Storage per operator

Filter typeStorageLookup
$eq on string / boolInverted indexDirect key lookup
$in on stringSame inverted indexMultiple key lookups → bitmap union
$eq on numberHybrid bucket (B+ Tree)Point range query
$in on numberHybrid bucketOne point query per value → bitmap union
$range on numberHybrid bucketCursor scan with fast path for interior buckets

A Note on Score Values

You may notice that the numeric score for the same document differs between filtered and unfiltered results. This is expected behaviour, not a bug.

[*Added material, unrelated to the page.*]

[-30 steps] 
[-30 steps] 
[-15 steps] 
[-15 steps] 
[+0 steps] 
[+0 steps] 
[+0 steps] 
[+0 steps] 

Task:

Endee uses two different search paths depending on how many documents pass the filter:

Search pathWhen usedScore meaning
HNSWFilter pool ≥ 1,000 IDsCosine similarity — higher is better
Brute-forceFilter pool < 1,000 IDsCosine distance — lower is better

In both cases the rank ordering is correct. The numeric values just live on opposite scales depending on which path was taken.


Real-World Patterns

Use caseFilter pattern
Multi-tenancy{"tenant_id": {"$eq": user.org_id}} — scope every query to the calling org
Content tiers{"premium": {"$eq": True}} — free and paid users get different candidate pools
Recency gates{"year": {"$range": [current_year - 1, current_year]}} — surface fresh content
Quality floors{"rating": {"$range": [4.0, 5.0]}} — enforce a minimum quality bar
Multi-topic view{"category": {"$in": ["health", "science"]}} — one index serves multiple tabs
Team dashboards{"author": {"$in": team_member_ids}} — show content from a specific team
Fiscal year cohorts{"year": {"$in": [2022, 2023]}} — compare specific years

Operator Reference

# $eq — exact match (string, bool, int) filter=[{"category": {"$eq": "tech"}}] filter=[{"premium": {"$eq": True}}] filter=[{"year": {"$eq": 2023}}] # $in — list membership / OR within field (string or numeric) filter=[{"category": {"$in": ["health", "science"]}}] filter=[{"author": {"$in": ["alice", "bob", "carol"]}}] filter=[{"year": {"$in": [2022, 2023, 2024]}}] # $range — inclusive numeric range [start, end] (int or float) filter=[{"year": {"$range": [2022, 2024]}}] filter=[{"rating": {"$range": [4.0, 5.0]}}] # AND — multiple filters in the list (all must match) filter=[ {"category": {"$eq": "tech"}}, {"year": {"$range": [2022, 2024]}}, {"rating": {"$range": [4.5, 5.0]}}, {"premium": {"$eq": True}}, ]

All operators are evaluated server-side before vector ranking. No top_k=len(DOCUMENTS) + Python post-filter needed.


Key Takeaways

  • $eq, $in, $range cover almost every real-world use case. Exact match for categories and flags, list membership for multi-value OR, numeric range for dates, scores, prices, and ages.
  • All three operators are server-side. Endee evaluates them before any vector computation begins.
  • AND is the only multi-filter logic. OR across different fields requires separate queries and client-side merging; OR within a field is what $in is for.
  • Declare everything at upsert time. Fields missing from the filter dict at upsert cannot be queried later.
  • Filters are eligibility gates, not ranking signals. A highly-rated irrelevant document that passes the filter will still rank at the bottom.

All results from Endee local mode, all-MiniLM-L6-v2 (384-dim cosine), 20-document corpus with 5 metadata fields.